Zwischen Nationalismus und Westöffnung
I
Für den europäischen Osten endete das Jahr 1993 mit einem Schock. Der Erfolg, den Wladimir Wolfowitsch Shirinowskijs Liberaldemokratische Partei bei den ersten freien Wahlen zur Staatsduma und zum Föderationsrat Rußlands nach dem Zerfall der Sowjetunion erreichte, hat alte Ängste vor der Wiederkehr einer großrussischen Machtpolitik wachgerufen. Andrzej Olechowski, der polnische Außenminister, las im Wahlergebnis vom 12. Dezember eine von der Wählerschaft unterstützte Wende Rußlands zu imperialem Denken.

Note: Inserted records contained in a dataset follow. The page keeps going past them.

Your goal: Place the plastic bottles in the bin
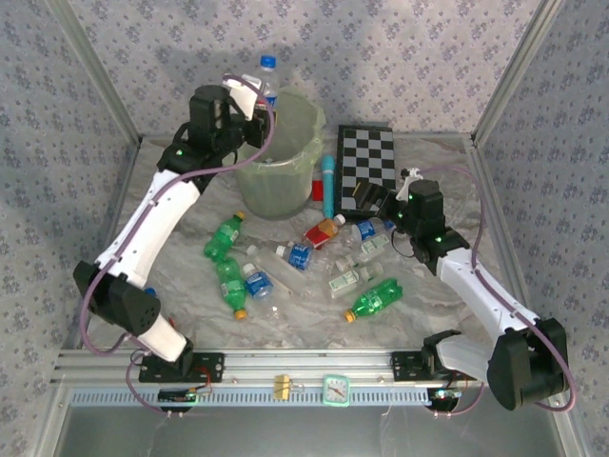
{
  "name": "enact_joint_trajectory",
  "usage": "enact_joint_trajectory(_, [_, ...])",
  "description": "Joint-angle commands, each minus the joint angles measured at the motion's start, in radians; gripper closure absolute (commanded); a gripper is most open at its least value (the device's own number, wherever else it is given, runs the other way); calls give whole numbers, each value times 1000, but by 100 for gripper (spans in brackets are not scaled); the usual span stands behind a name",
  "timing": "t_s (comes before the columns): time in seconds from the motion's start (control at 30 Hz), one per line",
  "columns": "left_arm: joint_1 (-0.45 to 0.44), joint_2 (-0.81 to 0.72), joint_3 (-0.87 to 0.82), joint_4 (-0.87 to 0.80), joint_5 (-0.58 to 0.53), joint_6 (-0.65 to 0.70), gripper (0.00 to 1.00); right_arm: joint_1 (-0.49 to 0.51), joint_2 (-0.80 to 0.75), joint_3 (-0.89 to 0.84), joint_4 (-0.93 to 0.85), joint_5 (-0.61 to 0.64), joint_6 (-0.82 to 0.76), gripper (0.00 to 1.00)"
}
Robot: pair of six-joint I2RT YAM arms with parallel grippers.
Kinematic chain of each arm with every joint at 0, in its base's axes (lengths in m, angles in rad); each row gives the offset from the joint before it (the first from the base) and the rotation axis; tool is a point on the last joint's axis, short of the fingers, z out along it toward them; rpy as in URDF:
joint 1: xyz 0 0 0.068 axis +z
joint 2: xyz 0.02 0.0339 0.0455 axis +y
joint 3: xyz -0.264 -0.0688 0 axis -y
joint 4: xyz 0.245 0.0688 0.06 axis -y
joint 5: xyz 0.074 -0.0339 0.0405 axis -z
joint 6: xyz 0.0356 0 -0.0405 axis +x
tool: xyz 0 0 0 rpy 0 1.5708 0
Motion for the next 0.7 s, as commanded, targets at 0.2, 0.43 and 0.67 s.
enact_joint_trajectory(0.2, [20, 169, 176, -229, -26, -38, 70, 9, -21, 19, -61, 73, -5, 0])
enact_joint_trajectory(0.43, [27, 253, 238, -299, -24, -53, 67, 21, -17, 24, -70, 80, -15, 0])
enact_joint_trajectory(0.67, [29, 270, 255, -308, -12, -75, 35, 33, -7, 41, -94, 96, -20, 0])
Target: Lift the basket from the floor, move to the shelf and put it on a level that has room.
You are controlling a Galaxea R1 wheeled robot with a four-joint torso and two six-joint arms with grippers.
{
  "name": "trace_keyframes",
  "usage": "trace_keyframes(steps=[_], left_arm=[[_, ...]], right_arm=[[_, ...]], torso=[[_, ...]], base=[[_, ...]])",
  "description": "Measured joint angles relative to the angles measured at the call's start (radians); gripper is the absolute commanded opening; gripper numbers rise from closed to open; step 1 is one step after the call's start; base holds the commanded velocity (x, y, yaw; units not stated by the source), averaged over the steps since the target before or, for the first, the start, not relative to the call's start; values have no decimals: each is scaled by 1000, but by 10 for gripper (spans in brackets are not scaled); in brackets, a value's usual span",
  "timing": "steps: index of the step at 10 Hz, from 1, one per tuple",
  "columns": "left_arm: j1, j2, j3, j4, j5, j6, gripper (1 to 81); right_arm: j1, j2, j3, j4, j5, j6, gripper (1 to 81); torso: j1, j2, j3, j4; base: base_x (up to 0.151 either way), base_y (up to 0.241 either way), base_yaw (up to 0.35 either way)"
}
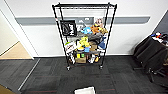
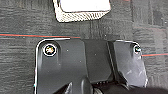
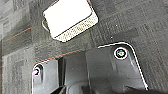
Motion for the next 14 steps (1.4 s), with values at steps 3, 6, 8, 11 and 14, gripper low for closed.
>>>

Aufgeschreckt von den Druckwellen der Re-Nationalisierung aus ihrem früheren Machtzentrum, dessen Zugriff sie sich entronnen fühlten, suchten die politischen Eliten von der Ostsee bis ans Schwarze Meer überstürzt nach neuen Wegen, wie sie den akut erscheinenden Gefahren begegnen könnten. Die erste Reaktion ist wenig selbstkritisch.
Noch wird die Frage zu zögerlich gestellt, ob nicht der eigene Nationalismus den der anderen verstärkt. Kann es nicht sein, daß der Chauvinismus der russischen Rechtsextremisten auch ein Echo der nationalen Trommelwirbel aus den neuen Staaten ist? Kein Zweifel: die Baltischen Staaten, Belarus und die Ukraine verdanken, wie andere, ihre Existenz der Implosion der Sowjetunion. Kein Zweifel auch: die neuen Staaten haben ihr Recht auf Selbstbestimmung wahrgenommen und sich in Volksabstimmungen von entwürdigender Fremdherrschaft gelöst.